Received at the School of Fine Arts of Marseille for his qualities as a painter and draftsman, Patrick Laffont-DeLojo discovered during his training an appetite for photographic and video arts. Very sensitive to performance, contemporary dance and theater, he finds in photography and, even more, in video art, a shock of the moment that resonates with immediacy and vulnerability of the body on stage.

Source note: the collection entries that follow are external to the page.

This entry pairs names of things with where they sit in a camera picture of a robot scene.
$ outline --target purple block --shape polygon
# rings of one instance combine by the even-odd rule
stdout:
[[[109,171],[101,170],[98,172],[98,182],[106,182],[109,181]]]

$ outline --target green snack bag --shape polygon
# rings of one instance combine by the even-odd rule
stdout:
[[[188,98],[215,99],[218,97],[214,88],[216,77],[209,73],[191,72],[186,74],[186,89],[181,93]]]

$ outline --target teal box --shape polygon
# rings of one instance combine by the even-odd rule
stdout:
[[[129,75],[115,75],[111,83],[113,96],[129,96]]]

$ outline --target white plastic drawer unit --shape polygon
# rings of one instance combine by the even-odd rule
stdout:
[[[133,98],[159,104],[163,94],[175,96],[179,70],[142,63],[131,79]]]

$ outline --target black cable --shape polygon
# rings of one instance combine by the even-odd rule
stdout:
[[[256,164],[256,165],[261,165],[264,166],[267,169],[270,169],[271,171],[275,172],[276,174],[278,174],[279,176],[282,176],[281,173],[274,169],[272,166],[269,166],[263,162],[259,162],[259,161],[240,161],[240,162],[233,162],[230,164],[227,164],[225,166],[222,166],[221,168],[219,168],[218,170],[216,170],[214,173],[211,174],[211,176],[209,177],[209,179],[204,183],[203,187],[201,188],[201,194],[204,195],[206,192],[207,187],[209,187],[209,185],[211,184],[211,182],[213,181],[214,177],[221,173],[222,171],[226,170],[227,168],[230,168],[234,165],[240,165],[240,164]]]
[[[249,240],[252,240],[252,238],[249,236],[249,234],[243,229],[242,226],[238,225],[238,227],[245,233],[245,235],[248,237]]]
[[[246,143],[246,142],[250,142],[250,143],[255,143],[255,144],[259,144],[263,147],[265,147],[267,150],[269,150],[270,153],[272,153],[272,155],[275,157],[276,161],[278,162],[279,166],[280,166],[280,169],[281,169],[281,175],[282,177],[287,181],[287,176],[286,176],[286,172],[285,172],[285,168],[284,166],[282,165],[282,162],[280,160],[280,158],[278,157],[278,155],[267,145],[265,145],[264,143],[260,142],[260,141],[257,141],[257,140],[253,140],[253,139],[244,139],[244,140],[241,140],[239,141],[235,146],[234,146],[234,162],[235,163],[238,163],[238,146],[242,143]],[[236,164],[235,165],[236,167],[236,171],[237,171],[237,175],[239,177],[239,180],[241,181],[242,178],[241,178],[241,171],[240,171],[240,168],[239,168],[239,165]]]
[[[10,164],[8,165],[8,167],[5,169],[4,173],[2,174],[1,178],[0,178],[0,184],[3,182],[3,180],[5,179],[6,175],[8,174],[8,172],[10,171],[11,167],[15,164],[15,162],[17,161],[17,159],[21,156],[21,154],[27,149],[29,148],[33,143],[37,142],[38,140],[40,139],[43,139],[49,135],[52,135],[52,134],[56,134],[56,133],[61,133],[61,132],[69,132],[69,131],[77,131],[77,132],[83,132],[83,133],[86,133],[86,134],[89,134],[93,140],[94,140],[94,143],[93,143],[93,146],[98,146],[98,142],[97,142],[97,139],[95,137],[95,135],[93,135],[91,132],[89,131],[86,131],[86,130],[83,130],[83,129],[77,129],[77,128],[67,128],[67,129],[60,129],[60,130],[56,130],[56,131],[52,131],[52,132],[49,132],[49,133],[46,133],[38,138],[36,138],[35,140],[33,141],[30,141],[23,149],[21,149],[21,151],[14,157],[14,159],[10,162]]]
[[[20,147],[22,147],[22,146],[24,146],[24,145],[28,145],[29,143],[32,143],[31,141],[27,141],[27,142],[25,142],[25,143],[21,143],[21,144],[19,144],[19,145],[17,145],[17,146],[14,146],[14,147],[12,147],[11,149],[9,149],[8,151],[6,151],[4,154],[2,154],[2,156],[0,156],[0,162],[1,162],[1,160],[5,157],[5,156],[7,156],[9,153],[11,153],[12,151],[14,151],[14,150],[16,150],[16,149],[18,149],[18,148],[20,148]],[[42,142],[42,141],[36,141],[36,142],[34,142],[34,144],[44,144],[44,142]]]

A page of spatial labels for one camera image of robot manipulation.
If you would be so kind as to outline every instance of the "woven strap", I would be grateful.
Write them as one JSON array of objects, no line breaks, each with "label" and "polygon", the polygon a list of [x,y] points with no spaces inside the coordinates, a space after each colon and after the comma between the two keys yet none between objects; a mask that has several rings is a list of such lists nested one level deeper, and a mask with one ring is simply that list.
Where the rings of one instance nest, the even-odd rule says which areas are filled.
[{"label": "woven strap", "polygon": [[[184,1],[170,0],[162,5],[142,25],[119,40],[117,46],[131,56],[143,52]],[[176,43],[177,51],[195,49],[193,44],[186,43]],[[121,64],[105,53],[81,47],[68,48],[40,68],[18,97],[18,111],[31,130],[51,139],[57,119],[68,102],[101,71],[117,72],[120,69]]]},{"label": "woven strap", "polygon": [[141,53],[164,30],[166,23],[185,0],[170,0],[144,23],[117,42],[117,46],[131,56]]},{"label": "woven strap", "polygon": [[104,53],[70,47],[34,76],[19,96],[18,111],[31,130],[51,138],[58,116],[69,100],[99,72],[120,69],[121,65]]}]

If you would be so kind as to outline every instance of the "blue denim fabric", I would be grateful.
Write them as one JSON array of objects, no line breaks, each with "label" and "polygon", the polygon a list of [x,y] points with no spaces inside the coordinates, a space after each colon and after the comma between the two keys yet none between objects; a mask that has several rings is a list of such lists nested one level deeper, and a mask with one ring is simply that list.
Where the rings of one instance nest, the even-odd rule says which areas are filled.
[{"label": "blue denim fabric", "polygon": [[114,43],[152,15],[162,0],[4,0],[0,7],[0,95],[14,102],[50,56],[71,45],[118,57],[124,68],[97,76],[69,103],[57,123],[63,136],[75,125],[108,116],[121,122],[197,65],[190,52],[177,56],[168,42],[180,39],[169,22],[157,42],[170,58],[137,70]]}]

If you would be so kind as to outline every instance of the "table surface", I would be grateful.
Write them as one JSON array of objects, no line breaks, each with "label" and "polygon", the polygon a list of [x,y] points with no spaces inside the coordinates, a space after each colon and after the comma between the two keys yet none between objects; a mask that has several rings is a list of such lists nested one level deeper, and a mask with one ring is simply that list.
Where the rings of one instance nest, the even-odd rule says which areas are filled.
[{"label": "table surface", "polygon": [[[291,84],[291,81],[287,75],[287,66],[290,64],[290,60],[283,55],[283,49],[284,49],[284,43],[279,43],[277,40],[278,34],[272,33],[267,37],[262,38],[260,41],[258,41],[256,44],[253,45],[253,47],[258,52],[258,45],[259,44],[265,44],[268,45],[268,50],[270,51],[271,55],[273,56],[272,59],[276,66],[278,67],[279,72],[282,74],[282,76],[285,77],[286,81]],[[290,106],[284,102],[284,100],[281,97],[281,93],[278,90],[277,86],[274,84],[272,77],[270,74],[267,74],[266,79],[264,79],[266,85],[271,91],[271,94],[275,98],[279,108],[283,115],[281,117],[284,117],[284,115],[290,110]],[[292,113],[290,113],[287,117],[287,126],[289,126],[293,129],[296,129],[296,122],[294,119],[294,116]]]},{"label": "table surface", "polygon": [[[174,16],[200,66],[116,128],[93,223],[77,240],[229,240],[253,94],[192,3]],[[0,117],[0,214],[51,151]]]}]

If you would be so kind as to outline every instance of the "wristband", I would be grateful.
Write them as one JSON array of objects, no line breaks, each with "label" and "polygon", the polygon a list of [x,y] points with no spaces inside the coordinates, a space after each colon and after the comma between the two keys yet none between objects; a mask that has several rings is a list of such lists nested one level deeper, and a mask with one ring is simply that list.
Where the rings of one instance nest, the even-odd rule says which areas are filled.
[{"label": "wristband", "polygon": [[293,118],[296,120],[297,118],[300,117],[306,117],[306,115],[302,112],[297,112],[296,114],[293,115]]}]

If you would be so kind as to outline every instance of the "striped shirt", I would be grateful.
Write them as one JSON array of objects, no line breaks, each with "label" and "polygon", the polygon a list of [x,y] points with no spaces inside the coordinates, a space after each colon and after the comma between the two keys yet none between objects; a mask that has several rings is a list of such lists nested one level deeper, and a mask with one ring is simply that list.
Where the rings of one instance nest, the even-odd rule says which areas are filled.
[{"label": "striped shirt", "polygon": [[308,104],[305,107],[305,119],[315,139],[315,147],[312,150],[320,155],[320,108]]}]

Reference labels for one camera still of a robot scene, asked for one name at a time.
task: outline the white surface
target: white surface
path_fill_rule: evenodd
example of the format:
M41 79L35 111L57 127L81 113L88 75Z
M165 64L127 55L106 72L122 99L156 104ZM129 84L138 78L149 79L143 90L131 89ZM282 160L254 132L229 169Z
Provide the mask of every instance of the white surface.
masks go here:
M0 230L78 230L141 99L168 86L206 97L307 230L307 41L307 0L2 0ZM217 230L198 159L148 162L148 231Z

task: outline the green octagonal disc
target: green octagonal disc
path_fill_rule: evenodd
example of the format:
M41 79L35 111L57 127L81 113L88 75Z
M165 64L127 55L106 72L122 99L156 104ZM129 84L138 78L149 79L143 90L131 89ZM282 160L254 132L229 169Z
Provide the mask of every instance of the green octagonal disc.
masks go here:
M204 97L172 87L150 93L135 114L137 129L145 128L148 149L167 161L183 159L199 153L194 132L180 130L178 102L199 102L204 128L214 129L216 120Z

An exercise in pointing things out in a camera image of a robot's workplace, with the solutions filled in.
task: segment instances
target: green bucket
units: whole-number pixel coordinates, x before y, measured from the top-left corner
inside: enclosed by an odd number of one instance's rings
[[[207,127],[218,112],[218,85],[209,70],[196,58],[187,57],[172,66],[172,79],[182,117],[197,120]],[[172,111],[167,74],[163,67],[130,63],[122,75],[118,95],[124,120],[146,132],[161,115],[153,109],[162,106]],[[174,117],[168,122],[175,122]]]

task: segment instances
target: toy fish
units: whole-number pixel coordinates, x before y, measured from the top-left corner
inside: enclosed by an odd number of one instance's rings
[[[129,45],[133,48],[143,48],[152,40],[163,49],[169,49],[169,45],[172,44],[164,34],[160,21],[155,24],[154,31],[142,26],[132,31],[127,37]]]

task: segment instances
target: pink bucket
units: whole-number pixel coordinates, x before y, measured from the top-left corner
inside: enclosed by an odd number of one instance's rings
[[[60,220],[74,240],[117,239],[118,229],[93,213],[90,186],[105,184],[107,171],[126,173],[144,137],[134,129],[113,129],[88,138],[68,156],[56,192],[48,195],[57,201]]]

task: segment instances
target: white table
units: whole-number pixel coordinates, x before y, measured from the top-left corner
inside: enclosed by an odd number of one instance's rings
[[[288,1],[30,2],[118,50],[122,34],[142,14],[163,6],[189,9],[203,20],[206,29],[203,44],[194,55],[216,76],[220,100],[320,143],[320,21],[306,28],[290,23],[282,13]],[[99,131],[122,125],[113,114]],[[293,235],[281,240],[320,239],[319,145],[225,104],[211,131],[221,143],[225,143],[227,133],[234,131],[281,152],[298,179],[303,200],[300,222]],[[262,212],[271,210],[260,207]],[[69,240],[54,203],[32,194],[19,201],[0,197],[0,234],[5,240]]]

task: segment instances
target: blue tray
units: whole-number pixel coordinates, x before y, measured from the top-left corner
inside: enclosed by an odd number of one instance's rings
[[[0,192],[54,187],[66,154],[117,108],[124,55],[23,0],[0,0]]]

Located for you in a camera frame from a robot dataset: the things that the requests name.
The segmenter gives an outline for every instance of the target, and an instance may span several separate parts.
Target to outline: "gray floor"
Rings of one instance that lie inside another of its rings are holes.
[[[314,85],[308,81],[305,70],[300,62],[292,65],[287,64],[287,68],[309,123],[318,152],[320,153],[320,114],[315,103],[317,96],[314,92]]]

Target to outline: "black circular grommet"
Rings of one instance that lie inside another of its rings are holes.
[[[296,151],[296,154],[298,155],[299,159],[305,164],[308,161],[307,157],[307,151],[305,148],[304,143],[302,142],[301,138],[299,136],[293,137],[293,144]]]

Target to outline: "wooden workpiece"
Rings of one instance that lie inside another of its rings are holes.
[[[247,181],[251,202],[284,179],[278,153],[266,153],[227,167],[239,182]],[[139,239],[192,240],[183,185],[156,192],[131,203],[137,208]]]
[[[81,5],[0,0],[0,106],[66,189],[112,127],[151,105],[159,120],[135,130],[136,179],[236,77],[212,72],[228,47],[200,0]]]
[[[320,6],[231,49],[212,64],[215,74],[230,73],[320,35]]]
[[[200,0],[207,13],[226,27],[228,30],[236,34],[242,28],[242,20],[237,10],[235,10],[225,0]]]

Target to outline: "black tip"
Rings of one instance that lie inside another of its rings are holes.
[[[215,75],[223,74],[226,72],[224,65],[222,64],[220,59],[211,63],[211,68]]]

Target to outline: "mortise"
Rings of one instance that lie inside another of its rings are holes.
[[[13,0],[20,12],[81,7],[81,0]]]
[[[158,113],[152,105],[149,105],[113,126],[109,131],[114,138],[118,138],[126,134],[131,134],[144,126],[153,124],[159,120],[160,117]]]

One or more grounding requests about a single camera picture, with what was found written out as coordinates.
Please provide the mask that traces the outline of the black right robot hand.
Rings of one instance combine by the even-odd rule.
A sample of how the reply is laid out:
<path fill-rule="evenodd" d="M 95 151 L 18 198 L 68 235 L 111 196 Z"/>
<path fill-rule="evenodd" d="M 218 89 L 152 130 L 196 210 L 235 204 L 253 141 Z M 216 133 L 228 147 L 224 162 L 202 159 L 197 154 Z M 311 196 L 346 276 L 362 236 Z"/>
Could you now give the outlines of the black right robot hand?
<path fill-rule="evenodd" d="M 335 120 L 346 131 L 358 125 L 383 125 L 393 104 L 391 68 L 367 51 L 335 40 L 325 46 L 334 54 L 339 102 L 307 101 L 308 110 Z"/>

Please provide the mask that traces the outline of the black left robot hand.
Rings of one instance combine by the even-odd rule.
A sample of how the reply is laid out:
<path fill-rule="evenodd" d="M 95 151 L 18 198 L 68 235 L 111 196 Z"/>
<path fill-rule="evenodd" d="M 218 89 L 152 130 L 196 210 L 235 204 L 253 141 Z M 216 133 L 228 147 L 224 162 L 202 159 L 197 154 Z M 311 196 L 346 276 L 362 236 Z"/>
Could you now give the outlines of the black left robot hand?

In some eminences such as Dump Type or Bill Viola, who lead pioneering's usages of the image on stage, as the basis and not as illustration, Patrick Laffont cements his intuition that video is the perfect medium to try the same risk that takes the body of the dancer or actor. Moreover, the plurality of fields he cultivates sharpened, over the years, a kind of boldness that traverses his video work at heart, more than in the service, of performing arts. For him, the video is not a decoration, but it is not even a supplement: it truly leverages the potential of the stage, moving the motion in another dimension, where it can now be considered from different angles, to the most incongruous.
In 2016, he exhibited at Mucem where he made two site-specific installations around Beirut, created the scenography, the video device and the images of Mona - Emily Loizeau, signed the scenography lights and 4x11 images for Gildas Millin, Robert Cantarella and Alain Françon. He's preparing a personal exhibition for Lux, national scene of Valence for mid September 2017.